Task instructions
Given the material below, return only the lines starting at the line with "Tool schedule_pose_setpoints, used" and ending at the line with "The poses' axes", exactly as they appear.

========

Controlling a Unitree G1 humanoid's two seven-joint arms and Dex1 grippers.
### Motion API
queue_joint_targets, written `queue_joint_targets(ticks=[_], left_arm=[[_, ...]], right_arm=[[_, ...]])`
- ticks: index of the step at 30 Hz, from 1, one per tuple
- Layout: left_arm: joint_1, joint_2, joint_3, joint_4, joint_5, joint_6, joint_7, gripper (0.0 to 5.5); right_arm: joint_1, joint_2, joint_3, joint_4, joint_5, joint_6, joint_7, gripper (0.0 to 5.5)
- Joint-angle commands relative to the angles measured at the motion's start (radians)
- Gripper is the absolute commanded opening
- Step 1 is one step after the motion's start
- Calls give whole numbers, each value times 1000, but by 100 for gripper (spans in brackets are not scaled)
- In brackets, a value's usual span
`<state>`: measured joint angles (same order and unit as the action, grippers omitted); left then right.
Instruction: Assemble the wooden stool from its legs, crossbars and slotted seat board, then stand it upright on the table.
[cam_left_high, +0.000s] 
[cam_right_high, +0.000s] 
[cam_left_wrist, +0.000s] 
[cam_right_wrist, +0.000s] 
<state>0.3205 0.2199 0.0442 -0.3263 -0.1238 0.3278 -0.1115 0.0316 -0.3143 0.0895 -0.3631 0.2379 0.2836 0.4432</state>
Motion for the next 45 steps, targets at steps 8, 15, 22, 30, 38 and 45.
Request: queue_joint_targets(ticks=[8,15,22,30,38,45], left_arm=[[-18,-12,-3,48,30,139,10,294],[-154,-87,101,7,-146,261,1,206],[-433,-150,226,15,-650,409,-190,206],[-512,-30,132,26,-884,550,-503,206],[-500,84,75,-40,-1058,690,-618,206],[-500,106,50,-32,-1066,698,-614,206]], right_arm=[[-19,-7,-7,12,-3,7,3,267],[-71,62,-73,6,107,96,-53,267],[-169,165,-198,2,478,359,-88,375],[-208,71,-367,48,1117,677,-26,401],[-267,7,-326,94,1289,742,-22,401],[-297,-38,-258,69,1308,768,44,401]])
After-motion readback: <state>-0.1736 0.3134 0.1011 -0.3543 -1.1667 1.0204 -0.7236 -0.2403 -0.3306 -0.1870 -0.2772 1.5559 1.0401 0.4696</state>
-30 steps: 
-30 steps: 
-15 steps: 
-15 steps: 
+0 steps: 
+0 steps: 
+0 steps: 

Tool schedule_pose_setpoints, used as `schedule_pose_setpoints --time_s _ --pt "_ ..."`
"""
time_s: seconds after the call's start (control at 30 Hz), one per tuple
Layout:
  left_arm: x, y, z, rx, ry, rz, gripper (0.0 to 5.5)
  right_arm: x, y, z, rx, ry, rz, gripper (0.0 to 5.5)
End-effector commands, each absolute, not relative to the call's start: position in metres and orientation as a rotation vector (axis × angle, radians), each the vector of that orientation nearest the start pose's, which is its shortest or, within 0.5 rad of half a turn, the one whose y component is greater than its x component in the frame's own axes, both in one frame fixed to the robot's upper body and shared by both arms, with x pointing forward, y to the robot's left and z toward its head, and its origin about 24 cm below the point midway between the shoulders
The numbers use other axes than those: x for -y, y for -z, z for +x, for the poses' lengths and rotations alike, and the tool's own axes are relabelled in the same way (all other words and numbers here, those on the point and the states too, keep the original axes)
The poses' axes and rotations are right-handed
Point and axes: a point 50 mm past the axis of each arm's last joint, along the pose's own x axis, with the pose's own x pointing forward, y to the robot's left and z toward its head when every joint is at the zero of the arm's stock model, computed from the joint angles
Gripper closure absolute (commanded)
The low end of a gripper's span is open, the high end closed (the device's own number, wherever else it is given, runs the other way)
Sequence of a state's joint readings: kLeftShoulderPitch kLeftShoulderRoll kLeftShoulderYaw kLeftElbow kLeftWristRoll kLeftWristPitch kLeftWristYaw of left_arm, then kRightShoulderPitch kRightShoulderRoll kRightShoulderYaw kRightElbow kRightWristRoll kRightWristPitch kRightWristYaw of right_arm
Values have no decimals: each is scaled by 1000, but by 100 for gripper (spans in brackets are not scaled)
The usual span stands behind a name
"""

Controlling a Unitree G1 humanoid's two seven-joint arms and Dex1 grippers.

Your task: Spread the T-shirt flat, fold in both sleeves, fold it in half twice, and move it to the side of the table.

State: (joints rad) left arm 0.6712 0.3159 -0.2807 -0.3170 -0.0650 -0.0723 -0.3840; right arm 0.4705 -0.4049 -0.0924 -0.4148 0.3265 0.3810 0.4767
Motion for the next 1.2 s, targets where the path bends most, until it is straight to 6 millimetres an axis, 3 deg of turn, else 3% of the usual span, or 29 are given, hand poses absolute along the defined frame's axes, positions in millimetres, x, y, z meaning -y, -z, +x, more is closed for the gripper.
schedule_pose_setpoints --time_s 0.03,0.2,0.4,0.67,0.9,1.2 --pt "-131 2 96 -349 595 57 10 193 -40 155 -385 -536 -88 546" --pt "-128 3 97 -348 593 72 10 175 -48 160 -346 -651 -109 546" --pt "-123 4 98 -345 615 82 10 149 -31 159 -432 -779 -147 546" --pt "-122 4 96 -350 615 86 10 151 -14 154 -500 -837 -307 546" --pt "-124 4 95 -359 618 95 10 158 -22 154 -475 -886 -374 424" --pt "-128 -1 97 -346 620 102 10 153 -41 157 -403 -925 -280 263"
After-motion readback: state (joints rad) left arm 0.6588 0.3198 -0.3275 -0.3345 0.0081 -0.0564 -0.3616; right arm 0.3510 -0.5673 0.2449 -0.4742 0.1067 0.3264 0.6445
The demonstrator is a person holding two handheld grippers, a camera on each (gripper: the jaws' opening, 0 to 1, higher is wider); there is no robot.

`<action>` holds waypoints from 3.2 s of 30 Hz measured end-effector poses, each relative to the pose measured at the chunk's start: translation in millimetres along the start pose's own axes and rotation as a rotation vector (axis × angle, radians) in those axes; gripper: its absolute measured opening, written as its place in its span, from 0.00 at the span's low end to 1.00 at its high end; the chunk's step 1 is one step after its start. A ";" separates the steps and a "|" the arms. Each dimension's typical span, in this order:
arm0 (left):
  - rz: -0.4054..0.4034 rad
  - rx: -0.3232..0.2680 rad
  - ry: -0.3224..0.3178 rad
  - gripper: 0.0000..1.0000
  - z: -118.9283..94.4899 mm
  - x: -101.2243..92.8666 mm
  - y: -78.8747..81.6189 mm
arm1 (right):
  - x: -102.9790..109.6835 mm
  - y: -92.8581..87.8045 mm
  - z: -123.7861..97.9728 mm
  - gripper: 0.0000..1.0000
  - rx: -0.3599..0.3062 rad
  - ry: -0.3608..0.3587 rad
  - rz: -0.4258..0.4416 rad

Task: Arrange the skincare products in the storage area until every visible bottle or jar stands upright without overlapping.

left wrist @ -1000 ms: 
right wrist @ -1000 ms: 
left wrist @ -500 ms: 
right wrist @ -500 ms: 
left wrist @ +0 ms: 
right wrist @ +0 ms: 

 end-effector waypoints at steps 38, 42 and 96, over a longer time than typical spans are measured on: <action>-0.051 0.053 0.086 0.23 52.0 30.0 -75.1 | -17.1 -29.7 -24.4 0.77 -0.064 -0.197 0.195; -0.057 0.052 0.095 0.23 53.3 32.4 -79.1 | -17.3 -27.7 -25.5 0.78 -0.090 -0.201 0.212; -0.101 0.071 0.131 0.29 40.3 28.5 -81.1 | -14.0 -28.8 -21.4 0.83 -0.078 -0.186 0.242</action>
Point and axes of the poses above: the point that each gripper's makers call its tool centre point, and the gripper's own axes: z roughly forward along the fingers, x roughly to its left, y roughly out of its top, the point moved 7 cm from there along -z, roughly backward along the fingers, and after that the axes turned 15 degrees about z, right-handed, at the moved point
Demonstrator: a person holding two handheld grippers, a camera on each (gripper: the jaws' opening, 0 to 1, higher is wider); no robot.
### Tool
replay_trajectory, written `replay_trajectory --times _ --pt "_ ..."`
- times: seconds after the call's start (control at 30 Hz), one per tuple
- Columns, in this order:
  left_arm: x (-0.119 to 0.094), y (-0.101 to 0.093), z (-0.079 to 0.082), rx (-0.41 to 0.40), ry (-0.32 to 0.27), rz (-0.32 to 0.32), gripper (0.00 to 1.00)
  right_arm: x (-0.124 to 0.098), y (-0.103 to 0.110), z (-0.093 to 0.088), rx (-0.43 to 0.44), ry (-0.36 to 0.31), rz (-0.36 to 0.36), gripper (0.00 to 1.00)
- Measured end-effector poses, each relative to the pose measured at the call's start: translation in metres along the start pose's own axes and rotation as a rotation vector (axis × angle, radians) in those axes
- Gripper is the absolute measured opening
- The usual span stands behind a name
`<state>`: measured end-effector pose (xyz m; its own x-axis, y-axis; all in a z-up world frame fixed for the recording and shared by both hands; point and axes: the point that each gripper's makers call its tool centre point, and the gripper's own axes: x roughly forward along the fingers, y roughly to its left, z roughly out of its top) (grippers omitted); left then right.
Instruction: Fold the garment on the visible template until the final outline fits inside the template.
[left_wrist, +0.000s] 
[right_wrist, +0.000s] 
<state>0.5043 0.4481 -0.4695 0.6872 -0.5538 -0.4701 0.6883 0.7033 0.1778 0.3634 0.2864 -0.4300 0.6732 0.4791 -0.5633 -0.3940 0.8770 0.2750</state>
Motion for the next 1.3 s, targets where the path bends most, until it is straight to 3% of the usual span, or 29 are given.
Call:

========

Your response
Tool schedule_pose_setpoints, used as `schedule_pose_setpoints --time_s _ --pt "_ ..."`
"""
time_s: seconds after the call's start (control at 30 Hz), one per tuple
Layout:
  left_arm: x, y, z, rx, ry, rz, gripper (0.0 to 5.5)
  right_arm: x, y, z, rx, ry, rz, gripper (0.0 to 5.5)
End-effector commands, each absolute, not relative to the call's start: position in metres and orientation as a rotation vector (axis × angle, radians), each the vector of that orientation nearest the start pose's, which is its shortest or, within 0.5 rad of half a turn, the one whose y component is greater than its x component in the frame's own axes, both in one frame fixed to the robot's upper body and shared by both arms, with x pointing forward, y to the robot's left and z toward its head, and its origin about 24 cm below the point midway between the shoulders
The numbers use other axes than those: x for -y, y for -z, z for +x, for the poses' lengths and rotations alike, and the tool's own axes are relabelled in the same way (all other words and numbers here, those on the point and the states too, keep the original axes)
The poses' axes and rotations are right-handed

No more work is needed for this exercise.